Sämtliche Großköpfe (Carter, Clinton, Obama etc.) rühmten Biden als den guten Hirten, der die von Trump aufgescheuchte amerikanische Herde beruhigen kann. Lesen Sie hier: Demokratischer Kandidat Joe Biden: So wäre er als Präsident
Die Wahlentscheidung ist in erster Linie ein Referendum über den Charakter Trumps, lautet die Botschaft. Mit der Entscheidung für Kamala Harris als Sozia für die Vizepräsidentschaft gehört Biden, der im Bevölkerungsdurchschnitt bei weitem nicht so toxisch ist wie es 2016 Hillary Clinton war, die Dynamik der Stunde.
Trump vs. Biden: Erstes TV-Duell ist Ende September
Die eloquente Senatorin aus Kalifornien überragt ihr nur bei Evangelikalen Glückseligkeit auslösendes Gegenüber Mike Pence in puncto Charisma und Wählbarkeit in der Breite um Längen. Bidens Rede, wie die gesamte „Convention”, war von glaubwürdiger Empathie für das Leiden vieler Amerikaner in Zeiten von Corona und wirtschaftlichem Ruin durchwirkt. Dem Herausforderer gelang es, den moralisch-ethischen Autoritätsverlust Amerikas aufzuzeigen, den Trumps Präsidentschaft auch im Ausland erzeugt hat.

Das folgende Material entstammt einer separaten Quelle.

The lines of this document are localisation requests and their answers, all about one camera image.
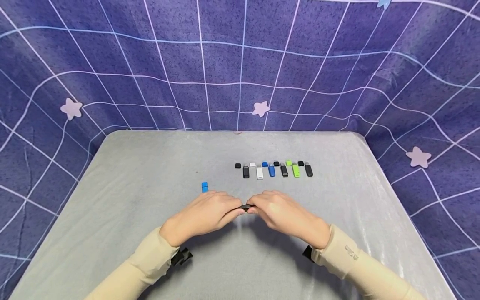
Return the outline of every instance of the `beige sleeve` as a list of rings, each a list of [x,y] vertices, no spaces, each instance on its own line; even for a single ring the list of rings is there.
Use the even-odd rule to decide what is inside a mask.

Dort ist Allgemeingut, dass Trumps Zickzack-Kurs und Wissenschaftsfeindlichkeit maßgeblich für das im Vergleich miserable Corona-Krisenmanagement verantwortlich sind. Ob das Duo Biden/Harris seine Position festigen kann oder strauchelt, ist heute völlig offen.
Der Hülle ihre Wahlkampfes fehlt es noch an konkretem Inhalt mit Strahlkraft für wichtige Wählergruppen wie Frauen und die weiße Arbeiterschaft. Der nächste Boxenstopp des Rennens ist Ende September. Lesen Sie hier: Trump lässt fragwürdige Corona-Therapie mit Blutplasma zu
Dann ist das erste TV-Duell der beiden Oldies gelaufen. Trump will Biden deklassieren. Wenn dazu die Wirtschaft Wind unter die Flügel bekommt, ein Corona-Impfstoff wirklich in Griffweite gerät und die sozialen Unruhen der vergangenen Monate nicht wirksam eingedämmt werden, hat Donald Trump ernsthafte Wiederwahl-Chancen.